Transcarotid artery revascularization beneficial in real-world population
In a real-world population, transcarotid artery revascularization had similar outcomes to carotid endarterectomy and better outcomes than transfemoral carotid artery stenting, according to data presented at VEITHSymposium.
The ROADSTER trial showed that transcarotid artery revascularization (TCAR) with a transcarotid neuroprotective system (Enroute, Silk Road Medical) was associated with low rates of stroke and death, but real-world data were lacking, Marc L. Schermerhorn, MD, chief of the division of vascular and endovascular surgery at Beth Israel Deaconess Medical Center, told Cardiology Today’s Intervention.
“There are limited data on TCAR outside of the highly selected patients in clinical trials,” he said during an interview. “This study allows us to make a real-world comparison between TCAR and the standard surgical carotid endarterectomy. This study highlights the utility of the Society for Vascular Surgery’s Vascular Quality Initiative to evaluate new technology.”
The researchers analyzed 43,114 patients who had carotid endarterectomy (mean age, 71 years), 9,460 patients who had transfemoral CAS (mean age, 70 years) and 2,545 patients who had TCAR (mean age, 73 years) from January to September 2016.

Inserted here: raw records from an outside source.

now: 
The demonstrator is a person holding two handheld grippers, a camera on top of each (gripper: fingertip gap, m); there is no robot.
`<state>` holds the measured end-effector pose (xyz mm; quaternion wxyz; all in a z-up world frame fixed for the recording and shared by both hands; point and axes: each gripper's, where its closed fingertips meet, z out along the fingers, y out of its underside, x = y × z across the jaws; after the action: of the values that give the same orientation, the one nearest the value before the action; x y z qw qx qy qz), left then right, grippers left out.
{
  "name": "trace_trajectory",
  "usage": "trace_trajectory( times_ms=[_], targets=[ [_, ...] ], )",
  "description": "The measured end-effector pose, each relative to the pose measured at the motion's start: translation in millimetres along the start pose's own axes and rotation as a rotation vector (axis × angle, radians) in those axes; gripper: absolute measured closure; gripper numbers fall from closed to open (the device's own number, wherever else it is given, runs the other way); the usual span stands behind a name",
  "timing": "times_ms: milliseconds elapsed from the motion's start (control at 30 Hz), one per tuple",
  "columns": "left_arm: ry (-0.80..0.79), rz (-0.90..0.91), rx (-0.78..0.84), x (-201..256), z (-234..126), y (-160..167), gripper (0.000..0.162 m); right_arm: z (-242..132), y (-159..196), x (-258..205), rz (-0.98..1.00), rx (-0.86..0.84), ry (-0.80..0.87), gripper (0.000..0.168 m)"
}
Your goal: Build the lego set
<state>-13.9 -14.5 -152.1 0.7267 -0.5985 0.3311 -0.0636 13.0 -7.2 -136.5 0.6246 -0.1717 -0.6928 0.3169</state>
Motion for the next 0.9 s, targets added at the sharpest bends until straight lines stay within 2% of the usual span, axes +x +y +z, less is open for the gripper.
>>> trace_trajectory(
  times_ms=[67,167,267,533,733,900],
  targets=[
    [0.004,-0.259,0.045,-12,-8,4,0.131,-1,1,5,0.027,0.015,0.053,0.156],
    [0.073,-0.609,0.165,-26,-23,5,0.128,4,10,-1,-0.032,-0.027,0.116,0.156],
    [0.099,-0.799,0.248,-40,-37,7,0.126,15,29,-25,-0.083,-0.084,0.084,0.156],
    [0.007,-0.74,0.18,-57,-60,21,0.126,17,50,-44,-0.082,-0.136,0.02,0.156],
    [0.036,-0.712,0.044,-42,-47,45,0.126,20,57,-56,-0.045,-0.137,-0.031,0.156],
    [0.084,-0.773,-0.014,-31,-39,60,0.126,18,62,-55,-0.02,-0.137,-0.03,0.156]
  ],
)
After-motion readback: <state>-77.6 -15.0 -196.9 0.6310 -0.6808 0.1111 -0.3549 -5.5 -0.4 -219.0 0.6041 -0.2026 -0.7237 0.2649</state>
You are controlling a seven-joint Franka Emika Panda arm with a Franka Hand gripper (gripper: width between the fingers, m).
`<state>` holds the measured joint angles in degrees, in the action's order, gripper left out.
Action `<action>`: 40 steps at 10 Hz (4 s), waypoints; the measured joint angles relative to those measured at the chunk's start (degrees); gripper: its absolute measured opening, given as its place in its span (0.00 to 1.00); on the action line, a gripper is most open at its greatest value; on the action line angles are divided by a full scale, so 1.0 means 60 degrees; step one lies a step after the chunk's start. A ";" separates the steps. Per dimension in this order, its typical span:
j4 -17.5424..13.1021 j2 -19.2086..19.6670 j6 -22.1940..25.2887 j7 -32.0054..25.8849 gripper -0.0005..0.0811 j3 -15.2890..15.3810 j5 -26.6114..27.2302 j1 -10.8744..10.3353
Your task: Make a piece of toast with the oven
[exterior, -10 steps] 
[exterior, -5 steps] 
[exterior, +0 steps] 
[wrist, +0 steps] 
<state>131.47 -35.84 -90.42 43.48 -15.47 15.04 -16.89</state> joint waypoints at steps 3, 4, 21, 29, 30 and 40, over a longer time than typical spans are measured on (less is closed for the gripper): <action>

After adjustment, compared with the transfemoral CAS group, the TCAR group had lower risk for in-hospital stroke/death (OR = 0.3; 95% CI, 0.2-0.5), in-hospital stroke/death/MI (OR = 0.4; 95% CI, 0.3-0.5), in-hospital stroke (OR = 0.5; 95% CI, 0.3-0.8), in-hospital death (OR = 0.2; 95% CI, 0.1-0.3) and 30-day death (OR = 0.3; 95% CI, 0.2-0.4), according to the researchers. The groups had similar rates of in-hospital MI and bleeding.
The differences were observed in symptomatic and asymptomatic patients, according to the researchers.
After adjustment, compared with the carotid endarterectomy group, the TCAR group had reduced risk for cranial nerve injury (OR = 0.1; 95% CI, 0-0.2) and similar risk for in-hospital stroke/death, in-hospital stroke/death/MI, in-hospital stroke, in-hospital death, 30-day death, in-hospital MI and in-hospital bleeding, Schermerhorn and colleagues found.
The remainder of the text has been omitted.